Would you reproduce the whole listing exactly, dropping any pictures it holds?

* [Supplied material]:
::::::::
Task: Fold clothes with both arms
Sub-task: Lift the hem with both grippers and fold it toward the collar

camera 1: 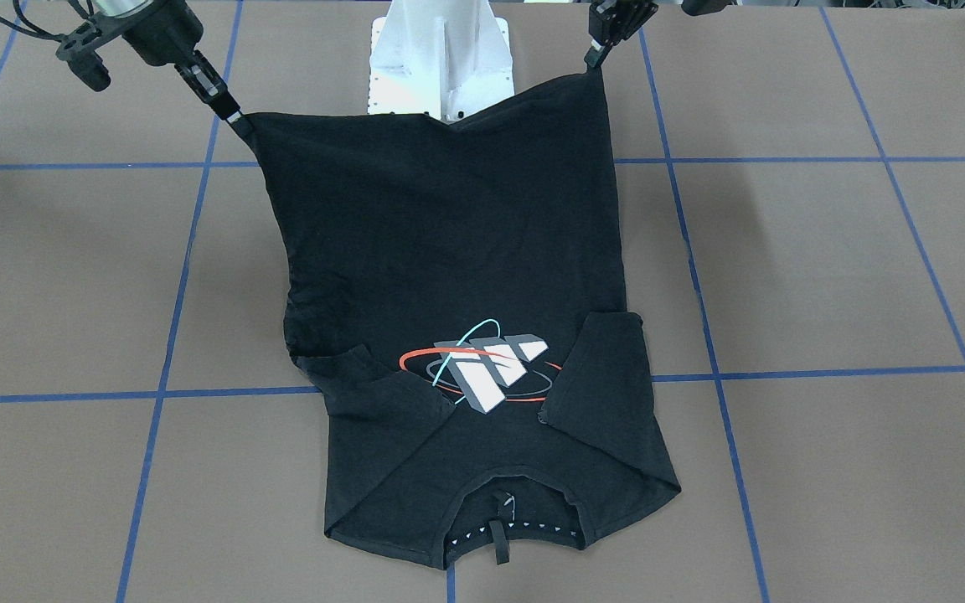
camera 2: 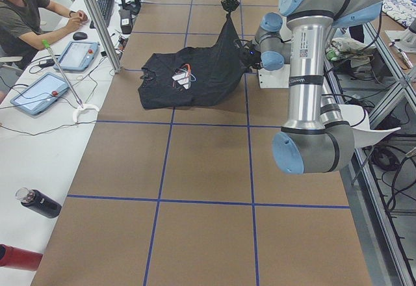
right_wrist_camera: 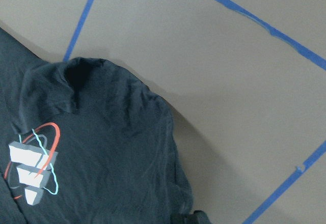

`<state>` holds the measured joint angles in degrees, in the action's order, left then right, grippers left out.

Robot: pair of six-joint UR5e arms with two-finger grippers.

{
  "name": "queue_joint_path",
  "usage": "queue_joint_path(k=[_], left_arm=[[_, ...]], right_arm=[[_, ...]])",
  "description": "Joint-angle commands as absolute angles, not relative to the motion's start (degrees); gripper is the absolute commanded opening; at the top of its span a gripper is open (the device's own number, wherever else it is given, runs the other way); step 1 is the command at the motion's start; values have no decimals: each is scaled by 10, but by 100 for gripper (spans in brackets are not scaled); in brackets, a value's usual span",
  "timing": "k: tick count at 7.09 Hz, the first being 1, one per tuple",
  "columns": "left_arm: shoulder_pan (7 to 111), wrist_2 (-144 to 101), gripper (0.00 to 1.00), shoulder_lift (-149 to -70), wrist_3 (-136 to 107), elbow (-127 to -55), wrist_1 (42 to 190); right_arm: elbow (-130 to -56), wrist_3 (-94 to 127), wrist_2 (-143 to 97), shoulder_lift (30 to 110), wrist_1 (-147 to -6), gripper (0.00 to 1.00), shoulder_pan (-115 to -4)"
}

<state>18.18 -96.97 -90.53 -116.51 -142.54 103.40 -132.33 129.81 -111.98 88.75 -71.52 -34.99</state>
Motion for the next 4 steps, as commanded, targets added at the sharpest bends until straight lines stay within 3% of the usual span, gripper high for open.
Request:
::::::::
* [Response box]:
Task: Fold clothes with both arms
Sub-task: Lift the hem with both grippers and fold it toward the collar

camera 1: 
camera 2: 
right_wrist_camera: 

`<state>` holds the measured joint angles in degrees, in the action's order, left then right, grippers left out.

Robot: pair of six-joint UR5e arms with two-finger grippers.

{
  "name": "queue_joint_path",
  "usage": "queue_joint_path(k=[_], left_arm=[[_, ...]], right_arm=[[_, ...]])",
  "description": "Joint-angle commands as absolute angles, not relative to the motion's start (degrees); gripper is the absolute commanded opening; at the top of its span a gripper is open (the device's own number, wherever else it is given, runs the other way); step 1 is the command at the motion's start; values have no decimals: each is scaled by 10, but by 100 for gripper (spans in brackets are not scaled); in brackets, a value's usual span",
  "timing": "k: tick count at 7.09 Hz, the first being 1, one per tuple",
  "columns": "left_arm: shoulder_pan (7 to 111), wrist_2 (-144 to 101), gripper (0.00 to 1.00), shoulder_lift (-149 to -70), wrist_3 (-136 to 107), elbow (-127 to -55), wrist_1 (42 to 190); right_arm: elbow (-130 to -56), wrist_3 (-94 to 127), wrist_2 (-143 to 97), shoulder_lift (30 to 110), wrist_1 (-147 to -6), gripper (0.00 to 1.00), shoulder_pan (-115 to -4)"
}

<state>18.18 -96.97 -90.53 -116.51 -142.54 103.40 -132.33 129.81 -111.98 88.75 -71.52 -34.99</state>
Motion for the next 4 steps, as commanded, targets added at the sharpest bends until straight lines stay within 3% of the usual span, gripper high for open.
Request:

No further response is needed.